Und dabei half auch die Songauswahl. Dieses Tanztheater ist musikalisch ein Trip durch die große Ära der Rockmusik, die sich auf die Zeit der frühen Sechziger bis zu den frühen Neunzigern eingrenzen lässt. Bei „Rock’n’Rostock“ ist der Soundtrack gespickt mit Songklassikern von Queen, Nirvana oder U2. Und zu Rock lässt sich auch prima tanzen. Sicherlich nicht zu jedem Rock – die oft krummtaktigen Bombastwerke von Emerson, Lake & Palmer, Gentle Giant oder Yes würden nur sehr eigentümliche Choreografien zulassen. Aber „Born To Be Wild“ (Steppenwolf), „You Really Got Me“ (The Kinks) oder „The Passenger“ (Iggy Pop) reißen immer noch mit und sind gut tanzbar, „Don’t Stop Me Now“ von Queen ist die reine Lebensfreude.
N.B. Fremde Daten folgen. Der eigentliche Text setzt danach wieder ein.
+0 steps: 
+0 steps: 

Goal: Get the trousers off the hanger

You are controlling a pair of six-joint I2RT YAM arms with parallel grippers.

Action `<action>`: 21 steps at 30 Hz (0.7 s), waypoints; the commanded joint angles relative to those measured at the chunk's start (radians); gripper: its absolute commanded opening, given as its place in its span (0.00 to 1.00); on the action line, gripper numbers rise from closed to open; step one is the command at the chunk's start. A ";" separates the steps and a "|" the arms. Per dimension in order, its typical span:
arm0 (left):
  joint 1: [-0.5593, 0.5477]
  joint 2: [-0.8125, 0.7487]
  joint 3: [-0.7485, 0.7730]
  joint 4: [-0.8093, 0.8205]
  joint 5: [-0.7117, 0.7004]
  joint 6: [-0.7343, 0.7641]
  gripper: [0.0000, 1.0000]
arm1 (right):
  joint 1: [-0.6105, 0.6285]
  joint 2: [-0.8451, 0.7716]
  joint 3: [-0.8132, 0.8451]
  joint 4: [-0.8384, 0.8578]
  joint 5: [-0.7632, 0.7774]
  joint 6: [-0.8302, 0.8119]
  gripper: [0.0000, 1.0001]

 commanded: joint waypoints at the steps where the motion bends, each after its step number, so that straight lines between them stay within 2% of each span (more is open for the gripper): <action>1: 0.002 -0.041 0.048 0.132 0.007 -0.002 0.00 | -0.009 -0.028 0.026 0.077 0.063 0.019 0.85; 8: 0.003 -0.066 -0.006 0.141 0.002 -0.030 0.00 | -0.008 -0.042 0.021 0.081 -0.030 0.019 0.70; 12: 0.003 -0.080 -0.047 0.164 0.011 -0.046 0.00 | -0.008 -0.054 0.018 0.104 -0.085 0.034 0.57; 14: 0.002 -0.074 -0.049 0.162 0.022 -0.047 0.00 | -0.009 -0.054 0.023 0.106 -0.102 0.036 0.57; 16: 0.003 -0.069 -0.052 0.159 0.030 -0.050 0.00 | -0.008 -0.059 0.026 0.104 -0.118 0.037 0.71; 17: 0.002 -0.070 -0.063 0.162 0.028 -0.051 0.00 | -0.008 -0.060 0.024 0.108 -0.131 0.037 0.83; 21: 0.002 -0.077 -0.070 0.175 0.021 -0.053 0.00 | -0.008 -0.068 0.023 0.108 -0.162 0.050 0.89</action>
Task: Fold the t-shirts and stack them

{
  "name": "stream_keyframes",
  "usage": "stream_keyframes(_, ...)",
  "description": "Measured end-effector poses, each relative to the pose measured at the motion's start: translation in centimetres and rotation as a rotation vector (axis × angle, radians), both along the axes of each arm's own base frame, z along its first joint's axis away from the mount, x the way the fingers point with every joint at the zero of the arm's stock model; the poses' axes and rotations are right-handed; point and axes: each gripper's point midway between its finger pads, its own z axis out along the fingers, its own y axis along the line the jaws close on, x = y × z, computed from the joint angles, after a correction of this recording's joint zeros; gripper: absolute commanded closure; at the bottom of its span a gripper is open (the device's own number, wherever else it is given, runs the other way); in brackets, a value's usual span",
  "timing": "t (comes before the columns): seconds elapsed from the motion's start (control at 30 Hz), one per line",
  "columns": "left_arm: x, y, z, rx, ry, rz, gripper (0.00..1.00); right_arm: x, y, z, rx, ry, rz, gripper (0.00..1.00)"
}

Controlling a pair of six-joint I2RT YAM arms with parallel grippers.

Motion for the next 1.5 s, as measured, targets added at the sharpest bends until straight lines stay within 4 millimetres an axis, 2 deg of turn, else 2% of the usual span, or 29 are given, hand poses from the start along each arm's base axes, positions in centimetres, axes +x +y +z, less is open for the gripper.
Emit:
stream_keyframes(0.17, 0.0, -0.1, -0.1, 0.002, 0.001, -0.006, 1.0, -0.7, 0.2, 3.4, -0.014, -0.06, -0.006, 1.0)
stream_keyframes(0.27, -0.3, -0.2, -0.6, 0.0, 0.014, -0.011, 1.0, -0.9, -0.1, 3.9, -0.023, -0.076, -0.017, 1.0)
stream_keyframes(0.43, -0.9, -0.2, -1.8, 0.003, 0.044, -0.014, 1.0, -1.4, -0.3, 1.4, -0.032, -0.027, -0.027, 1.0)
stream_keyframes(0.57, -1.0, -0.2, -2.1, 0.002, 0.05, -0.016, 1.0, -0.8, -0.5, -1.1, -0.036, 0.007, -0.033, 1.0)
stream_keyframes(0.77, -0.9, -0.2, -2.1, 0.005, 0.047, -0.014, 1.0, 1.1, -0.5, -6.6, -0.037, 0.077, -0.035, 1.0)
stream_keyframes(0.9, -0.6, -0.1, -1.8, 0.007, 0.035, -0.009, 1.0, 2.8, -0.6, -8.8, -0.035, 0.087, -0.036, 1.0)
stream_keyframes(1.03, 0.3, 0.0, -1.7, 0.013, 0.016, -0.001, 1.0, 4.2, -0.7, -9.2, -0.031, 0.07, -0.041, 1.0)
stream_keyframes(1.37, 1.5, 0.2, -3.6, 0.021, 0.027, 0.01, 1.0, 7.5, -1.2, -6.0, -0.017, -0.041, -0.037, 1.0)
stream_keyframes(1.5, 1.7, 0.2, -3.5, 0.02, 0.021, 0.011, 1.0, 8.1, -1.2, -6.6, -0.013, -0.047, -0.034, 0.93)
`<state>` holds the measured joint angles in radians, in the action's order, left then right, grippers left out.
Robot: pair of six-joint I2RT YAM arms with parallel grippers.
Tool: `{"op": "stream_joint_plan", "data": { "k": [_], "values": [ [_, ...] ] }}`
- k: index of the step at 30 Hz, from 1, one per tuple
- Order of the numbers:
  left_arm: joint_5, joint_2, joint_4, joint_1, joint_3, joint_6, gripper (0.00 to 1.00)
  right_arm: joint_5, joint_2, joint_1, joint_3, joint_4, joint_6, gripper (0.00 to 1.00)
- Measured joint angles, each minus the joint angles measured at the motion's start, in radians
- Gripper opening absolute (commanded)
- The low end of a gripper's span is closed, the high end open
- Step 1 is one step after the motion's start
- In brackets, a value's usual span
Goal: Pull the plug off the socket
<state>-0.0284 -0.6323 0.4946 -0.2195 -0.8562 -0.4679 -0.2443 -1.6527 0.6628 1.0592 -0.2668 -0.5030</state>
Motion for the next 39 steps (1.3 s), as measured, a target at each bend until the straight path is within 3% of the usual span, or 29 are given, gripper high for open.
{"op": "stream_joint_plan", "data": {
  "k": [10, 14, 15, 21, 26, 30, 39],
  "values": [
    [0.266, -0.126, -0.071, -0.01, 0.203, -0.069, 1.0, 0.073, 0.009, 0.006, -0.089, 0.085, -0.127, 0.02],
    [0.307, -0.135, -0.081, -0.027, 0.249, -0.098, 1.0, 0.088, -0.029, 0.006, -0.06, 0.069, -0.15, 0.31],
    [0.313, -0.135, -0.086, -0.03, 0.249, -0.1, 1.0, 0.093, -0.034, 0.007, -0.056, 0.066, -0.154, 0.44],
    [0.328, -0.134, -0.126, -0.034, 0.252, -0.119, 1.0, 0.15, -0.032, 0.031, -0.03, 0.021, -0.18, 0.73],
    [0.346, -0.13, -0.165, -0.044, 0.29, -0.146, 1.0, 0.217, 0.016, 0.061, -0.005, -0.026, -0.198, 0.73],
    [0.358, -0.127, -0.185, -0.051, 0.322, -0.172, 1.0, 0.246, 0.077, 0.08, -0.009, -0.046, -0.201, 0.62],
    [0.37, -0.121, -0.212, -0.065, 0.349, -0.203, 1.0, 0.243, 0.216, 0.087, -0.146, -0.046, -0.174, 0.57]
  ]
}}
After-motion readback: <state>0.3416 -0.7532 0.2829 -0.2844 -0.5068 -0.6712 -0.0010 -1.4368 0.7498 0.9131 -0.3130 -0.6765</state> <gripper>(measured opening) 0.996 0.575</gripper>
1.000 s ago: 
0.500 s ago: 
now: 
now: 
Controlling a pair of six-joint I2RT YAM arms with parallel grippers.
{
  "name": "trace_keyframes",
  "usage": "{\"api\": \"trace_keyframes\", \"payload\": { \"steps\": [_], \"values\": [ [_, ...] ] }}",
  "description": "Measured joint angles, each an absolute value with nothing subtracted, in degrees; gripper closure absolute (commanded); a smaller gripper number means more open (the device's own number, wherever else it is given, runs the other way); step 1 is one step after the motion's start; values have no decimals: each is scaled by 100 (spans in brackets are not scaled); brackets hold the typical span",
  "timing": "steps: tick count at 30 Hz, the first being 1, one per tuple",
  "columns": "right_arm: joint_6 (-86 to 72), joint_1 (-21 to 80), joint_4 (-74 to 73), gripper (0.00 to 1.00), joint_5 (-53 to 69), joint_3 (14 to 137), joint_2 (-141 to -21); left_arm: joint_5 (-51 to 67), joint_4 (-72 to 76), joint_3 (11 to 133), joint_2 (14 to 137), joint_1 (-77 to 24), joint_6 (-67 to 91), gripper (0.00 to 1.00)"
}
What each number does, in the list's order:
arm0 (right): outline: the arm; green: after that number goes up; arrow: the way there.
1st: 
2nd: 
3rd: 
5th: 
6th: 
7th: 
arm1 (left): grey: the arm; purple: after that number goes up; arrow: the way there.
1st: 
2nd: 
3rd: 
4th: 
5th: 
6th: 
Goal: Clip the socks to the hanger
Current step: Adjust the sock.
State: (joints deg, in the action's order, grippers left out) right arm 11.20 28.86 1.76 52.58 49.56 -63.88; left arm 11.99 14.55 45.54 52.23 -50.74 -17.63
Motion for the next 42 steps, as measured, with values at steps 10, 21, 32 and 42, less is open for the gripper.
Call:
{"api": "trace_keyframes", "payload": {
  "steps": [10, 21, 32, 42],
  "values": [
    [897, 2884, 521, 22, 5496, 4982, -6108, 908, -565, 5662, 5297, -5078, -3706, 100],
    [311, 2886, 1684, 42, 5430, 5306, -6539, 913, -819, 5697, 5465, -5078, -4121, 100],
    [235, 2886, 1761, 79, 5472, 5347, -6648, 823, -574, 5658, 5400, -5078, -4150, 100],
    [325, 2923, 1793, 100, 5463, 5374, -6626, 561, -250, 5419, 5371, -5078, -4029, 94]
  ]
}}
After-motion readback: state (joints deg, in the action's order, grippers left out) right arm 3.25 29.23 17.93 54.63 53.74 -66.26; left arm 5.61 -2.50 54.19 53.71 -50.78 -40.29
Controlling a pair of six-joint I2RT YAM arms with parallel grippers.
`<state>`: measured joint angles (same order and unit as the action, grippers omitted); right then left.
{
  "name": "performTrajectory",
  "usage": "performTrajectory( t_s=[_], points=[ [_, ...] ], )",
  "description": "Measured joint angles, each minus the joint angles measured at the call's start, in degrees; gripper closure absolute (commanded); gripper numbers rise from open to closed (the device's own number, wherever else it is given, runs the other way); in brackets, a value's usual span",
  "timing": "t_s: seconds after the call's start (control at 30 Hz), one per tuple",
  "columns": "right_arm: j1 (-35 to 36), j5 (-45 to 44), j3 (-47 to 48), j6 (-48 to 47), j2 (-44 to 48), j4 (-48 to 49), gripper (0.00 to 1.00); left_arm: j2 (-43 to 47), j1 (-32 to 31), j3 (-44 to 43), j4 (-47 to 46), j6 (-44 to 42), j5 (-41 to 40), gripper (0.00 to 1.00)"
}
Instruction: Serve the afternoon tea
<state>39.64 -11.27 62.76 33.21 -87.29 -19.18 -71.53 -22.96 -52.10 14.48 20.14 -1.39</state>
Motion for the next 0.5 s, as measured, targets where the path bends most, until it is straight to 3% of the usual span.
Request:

Damit wird’s dem Publikum einfacher gemacht, mit einem größeren Bekanntheitsgrad des Repertoires.

Das Teuflische in der Rockmusik symbolisiert hier AC/DC – da wird der Song „Thunderstruck“ zur diabolischen Untermalung für den bösen Pakt. Die Geschichte unseres Helden (Jan Paul Werge) geht weiter.

Ja, er hätte sich natürlich auf die Liebe seines Mädchens verlassen können, das bedingungslos an ihn glaubt, aber nein, in seinem Ehrgeiz lässt er sich mit dem Teufel ein. Die Rockmusik kennt immer auch den Hang zum Größenwahn.

Das alles entfaltet auch getanzt Wirkung. Nicht nur die beeindruckenden Leistungen der Tanzcompagnie, auch die Optik. Gerade die Glanz- und Glitterphase verlangt nach solchen Outfits (Kostüme: Robert Schrag), die den Szenen dann einen Hauch von Las Vegas geben. Besonders die Inszenierung des U2-Songs „With Or Without You“, bei der Darsteller in gläserne Boxen gesperrt sind, ist effektvoll.

Diese Reise durch die Rockgeschichte geht weiter, kleine Überraschungen inbegriffen. So wird Nirvanas „Smells Like Teen Spirit“ brutal von Lenny Kravitz’ „Are You Gonna Go My Way?“ abgewürgt, Kurt Cobains Ehrlichkeit durch Retro-Rock aus der Retorte ersetzt. Das läutete in den Neunzigern das Ende des klassischen Rocks ein. Zum große Finale, zur Erlösung auch, kommt hier Queens „Bohemian Rhapsody“ zu Ehren, mit diesem Meisterwerk ist nicht viel falsch zu machen.

Das alles dringt sehr basslastig aus den Boxen, was möglicherweise jene Zuhörer vor gesundheitliche Herausforderungen stellt, die schon lange keine Disco mehr von innen gesehen haben, ähnliches gilt auch für die gelegentlichen Stroboskop-Effekte. Warum das alles „Rock’n’Rostock“ heißt, bleibt freilich offen. Klingt einfach gut.

Aber ganz zum Schluss, quasi schon im Zugabenteil, kommt die letzte Weisheit von Robbie Williams: „Let Me Entertain You“. Das ist zwar keine richtige Erlösung, aber die auf den Punkt gebrachte Botschaft des Abends.